Commit Failure in Paxos


I am new to the Distributed System and Consensus Algorithm. I understand how it works but I am confused by some corner cases: when the acceptors received an ACCEPT for an instance but never heard back about what the final consensus or decision is, what will the acceptors react. For example, the proposer is robooting or failed during commit or right after it sends all the ACCEPT. What will happen in this case?

Thanks.


Solution

  • There are two parts to this question: How do the acceptors react to new proposals? and How do acceptors react if they never learn the result?

    In plain-old paxos, the acceptors never actually need to know the result. In fact it is perfectly reasonable that different acceptors have different values in their memory, never knowing if the value they have is the committed value.

    The real point of paxos is to deal with the first question. And seeing that the acceptor never actually knows if it has the committed value, it has to assume that it could have the committed but be open to replacing its value if it doesn't have the committed value. How does it know? When receiving a message the proposer always compares the round number and if that is old then the acceptor signals to the proposer that it has to "catch up" first (a Nack). Otherwise, it trusts that the proposer knows what it is doing.

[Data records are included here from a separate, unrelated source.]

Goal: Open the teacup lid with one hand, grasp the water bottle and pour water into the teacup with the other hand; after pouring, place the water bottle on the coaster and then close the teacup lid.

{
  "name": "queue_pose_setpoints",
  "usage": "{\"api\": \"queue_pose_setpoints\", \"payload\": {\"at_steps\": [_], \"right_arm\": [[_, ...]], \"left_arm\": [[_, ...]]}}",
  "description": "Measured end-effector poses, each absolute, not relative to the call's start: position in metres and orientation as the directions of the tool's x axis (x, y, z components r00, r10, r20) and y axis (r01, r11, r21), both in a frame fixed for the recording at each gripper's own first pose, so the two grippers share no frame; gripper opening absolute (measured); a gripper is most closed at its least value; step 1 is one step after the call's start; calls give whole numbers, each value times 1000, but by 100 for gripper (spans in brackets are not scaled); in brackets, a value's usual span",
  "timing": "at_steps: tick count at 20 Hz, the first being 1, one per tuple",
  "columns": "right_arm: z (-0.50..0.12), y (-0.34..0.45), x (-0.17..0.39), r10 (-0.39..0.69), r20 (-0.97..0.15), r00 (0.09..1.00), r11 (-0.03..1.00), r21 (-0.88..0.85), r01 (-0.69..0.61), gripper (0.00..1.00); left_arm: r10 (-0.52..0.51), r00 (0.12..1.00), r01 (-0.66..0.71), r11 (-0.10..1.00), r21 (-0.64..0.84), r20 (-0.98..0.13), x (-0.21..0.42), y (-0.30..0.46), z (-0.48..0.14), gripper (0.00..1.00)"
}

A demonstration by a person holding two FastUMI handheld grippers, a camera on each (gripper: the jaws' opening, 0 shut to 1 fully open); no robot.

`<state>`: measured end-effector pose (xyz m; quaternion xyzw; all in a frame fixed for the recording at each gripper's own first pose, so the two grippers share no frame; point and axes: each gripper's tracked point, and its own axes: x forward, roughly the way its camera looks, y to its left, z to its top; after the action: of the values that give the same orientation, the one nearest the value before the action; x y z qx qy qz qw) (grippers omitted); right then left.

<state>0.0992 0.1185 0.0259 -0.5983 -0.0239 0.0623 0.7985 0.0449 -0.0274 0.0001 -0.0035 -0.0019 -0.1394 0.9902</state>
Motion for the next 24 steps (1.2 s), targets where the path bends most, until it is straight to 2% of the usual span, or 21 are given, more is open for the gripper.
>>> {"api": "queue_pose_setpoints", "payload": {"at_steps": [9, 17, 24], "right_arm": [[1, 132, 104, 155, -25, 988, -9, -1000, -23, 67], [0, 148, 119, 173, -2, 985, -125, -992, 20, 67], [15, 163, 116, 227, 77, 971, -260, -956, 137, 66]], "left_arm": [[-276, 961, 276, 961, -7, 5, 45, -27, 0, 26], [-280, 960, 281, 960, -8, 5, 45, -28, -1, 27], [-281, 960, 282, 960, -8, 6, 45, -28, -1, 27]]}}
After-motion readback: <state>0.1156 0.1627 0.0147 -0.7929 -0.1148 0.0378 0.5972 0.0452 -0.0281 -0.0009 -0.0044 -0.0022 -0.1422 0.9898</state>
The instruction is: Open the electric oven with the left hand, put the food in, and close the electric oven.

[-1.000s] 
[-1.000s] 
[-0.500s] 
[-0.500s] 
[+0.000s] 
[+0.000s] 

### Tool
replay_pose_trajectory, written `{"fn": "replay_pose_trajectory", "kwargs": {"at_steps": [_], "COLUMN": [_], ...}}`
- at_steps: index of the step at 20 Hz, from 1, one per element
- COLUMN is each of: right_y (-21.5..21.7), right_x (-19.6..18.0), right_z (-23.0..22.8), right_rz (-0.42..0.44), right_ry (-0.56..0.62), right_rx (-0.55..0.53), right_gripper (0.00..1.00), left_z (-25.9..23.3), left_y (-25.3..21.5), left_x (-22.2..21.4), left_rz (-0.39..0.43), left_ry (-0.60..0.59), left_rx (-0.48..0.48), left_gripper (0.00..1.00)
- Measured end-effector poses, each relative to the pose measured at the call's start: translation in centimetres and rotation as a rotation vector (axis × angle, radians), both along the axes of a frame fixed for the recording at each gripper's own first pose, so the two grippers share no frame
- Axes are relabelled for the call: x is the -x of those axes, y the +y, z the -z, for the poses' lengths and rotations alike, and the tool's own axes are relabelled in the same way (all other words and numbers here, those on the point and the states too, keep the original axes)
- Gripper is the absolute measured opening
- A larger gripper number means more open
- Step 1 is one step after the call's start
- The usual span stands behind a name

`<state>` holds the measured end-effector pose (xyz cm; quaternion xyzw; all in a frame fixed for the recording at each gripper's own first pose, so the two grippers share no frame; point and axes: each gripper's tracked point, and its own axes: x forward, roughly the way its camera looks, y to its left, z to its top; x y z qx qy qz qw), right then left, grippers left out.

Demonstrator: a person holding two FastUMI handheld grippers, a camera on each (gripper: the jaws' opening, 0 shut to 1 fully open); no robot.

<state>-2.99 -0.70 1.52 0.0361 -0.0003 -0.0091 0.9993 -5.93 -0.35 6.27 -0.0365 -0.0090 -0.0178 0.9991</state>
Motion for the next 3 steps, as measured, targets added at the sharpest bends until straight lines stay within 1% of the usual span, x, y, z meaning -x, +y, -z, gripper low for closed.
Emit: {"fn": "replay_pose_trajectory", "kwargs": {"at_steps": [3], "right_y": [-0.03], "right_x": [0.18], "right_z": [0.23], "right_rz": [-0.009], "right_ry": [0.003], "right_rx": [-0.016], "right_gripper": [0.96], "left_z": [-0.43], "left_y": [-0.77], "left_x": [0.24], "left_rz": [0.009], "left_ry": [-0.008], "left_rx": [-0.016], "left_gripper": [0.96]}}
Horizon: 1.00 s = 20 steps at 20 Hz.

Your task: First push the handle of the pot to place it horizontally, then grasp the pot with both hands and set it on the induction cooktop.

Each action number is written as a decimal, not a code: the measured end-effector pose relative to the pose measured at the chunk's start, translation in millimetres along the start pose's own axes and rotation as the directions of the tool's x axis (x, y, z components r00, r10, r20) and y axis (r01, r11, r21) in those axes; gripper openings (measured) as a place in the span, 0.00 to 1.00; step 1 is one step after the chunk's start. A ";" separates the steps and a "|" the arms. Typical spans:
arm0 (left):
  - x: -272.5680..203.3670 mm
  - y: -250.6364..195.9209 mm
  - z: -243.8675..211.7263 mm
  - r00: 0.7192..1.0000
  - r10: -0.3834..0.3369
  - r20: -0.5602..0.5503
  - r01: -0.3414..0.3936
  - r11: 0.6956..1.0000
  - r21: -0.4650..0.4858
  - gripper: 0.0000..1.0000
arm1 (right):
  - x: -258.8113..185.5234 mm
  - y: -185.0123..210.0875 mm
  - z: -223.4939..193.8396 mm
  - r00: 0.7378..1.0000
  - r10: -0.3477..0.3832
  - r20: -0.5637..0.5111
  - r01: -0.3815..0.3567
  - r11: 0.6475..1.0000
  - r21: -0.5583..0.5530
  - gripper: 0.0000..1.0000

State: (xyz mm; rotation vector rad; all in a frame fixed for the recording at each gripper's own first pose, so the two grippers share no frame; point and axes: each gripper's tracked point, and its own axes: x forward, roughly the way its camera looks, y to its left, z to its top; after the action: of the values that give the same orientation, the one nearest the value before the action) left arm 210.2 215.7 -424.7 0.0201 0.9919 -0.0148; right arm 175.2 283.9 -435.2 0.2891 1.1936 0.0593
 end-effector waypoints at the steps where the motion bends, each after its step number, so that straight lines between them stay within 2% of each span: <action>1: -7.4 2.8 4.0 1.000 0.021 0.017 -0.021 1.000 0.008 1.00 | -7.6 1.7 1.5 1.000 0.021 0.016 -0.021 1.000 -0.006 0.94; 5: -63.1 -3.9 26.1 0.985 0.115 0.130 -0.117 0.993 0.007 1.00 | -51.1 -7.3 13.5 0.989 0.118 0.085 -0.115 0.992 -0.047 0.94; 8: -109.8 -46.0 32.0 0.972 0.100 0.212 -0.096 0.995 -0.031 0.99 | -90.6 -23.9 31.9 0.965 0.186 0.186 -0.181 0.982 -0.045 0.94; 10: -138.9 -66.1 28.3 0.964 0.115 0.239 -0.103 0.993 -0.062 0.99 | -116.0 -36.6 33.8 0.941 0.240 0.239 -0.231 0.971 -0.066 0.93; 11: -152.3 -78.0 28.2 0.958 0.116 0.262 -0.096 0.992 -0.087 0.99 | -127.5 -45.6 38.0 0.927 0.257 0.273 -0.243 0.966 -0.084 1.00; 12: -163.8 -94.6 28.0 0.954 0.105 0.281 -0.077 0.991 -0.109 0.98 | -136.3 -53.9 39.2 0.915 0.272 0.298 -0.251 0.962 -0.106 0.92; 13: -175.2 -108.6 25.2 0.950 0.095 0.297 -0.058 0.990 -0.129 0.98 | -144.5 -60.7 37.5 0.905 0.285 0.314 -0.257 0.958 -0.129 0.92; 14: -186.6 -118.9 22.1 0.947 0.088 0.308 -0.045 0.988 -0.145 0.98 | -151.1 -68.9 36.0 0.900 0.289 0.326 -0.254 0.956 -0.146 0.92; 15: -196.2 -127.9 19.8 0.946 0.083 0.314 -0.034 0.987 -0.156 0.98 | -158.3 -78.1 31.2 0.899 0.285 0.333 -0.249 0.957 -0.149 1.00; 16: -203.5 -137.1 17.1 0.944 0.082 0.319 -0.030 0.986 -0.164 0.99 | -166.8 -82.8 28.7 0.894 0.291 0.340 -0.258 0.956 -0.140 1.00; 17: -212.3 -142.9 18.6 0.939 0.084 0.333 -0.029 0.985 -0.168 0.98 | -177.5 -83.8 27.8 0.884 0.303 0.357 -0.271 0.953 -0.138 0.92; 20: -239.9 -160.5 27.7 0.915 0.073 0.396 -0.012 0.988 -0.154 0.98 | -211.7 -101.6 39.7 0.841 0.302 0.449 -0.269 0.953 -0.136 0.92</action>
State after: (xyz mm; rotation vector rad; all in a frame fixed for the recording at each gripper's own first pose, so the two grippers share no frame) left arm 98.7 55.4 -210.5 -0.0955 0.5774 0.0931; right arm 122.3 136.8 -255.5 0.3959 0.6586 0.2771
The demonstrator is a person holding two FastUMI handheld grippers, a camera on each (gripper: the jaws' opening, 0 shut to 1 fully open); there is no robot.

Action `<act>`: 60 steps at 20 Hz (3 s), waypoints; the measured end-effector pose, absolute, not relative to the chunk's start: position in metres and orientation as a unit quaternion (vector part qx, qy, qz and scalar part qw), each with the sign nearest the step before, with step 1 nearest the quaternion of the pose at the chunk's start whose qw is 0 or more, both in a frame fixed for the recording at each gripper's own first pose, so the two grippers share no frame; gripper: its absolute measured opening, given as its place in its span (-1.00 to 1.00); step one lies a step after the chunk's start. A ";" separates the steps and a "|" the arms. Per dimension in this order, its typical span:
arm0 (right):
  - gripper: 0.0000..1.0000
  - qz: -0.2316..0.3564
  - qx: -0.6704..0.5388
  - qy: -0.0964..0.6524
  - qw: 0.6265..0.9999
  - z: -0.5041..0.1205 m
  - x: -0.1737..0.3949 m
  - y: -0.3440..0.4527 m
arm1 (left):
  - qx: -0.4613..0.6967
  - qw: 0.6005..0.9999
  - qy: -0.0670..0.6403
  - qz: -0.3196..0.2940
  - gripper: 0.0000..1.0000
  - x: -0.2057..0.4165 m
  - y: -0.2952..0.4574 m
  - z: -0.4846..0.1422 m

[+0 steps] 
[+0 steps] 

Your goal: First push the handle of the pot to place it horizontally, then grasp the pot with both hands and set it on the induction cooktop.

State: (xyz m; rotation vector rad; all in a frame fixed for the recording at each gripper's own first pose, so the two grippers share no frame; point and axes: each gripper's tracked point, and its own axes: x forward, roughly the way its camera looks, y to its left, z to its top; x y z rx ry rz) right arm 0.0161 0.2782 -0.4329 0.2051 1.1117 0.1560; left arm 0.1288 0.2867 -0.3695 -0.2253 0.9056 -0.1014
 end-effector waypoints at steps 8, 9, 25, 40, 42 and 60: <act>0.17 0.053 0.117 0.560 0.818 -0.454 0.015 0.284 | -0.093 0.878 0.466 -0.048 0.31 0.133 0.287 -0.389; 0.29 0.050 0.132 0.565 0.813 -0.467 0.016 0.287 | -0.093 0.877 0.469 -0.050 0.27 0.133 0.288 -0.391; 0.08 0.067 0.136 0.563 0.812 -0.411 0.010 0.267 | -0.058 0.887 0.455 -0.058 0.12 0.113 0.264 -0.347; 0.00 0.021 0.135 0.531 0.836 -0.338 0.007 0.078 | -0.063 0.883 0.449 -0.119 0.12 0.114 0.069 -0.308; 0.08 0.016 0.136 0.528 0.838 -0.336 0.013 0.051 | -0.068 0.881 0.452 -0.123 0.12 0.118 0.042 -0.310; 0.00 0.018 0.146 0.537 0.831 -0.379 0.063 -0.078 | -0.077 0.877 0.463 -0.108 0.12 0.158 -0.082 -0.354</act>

    Now for a word about real systems. Some real paxos systems can get away with the acceptors not caring what the committed value is: Paxos is just there to choose what the value will be. But many real systems use Paxos & Friends to make redundant copies of the data for safekeeping.

    Some paxos systems will continue paxos-ing until all the acceptors have the data. (Notice that without interference from other proposers, an extra paxos round copies the committed value everywhere.) Others systems are wary about interference from other proposers and will use a different Committed message that teach the acceptors (and other Learners) what the committed value is.

    But what happens if the proposer crashes? A subsequent proposer can come along and propose a no-op value. If the subsequent proposer Prepares (Phase 1A) and can communicate with ANY of the acceptors that the prior proposer successfully sent Accepts to (Phase 2A) then it will know what the prior proposer was trying to do (via the response in Phase 1B: PrepareAck). Otherwise a harmless no-op value gets committed.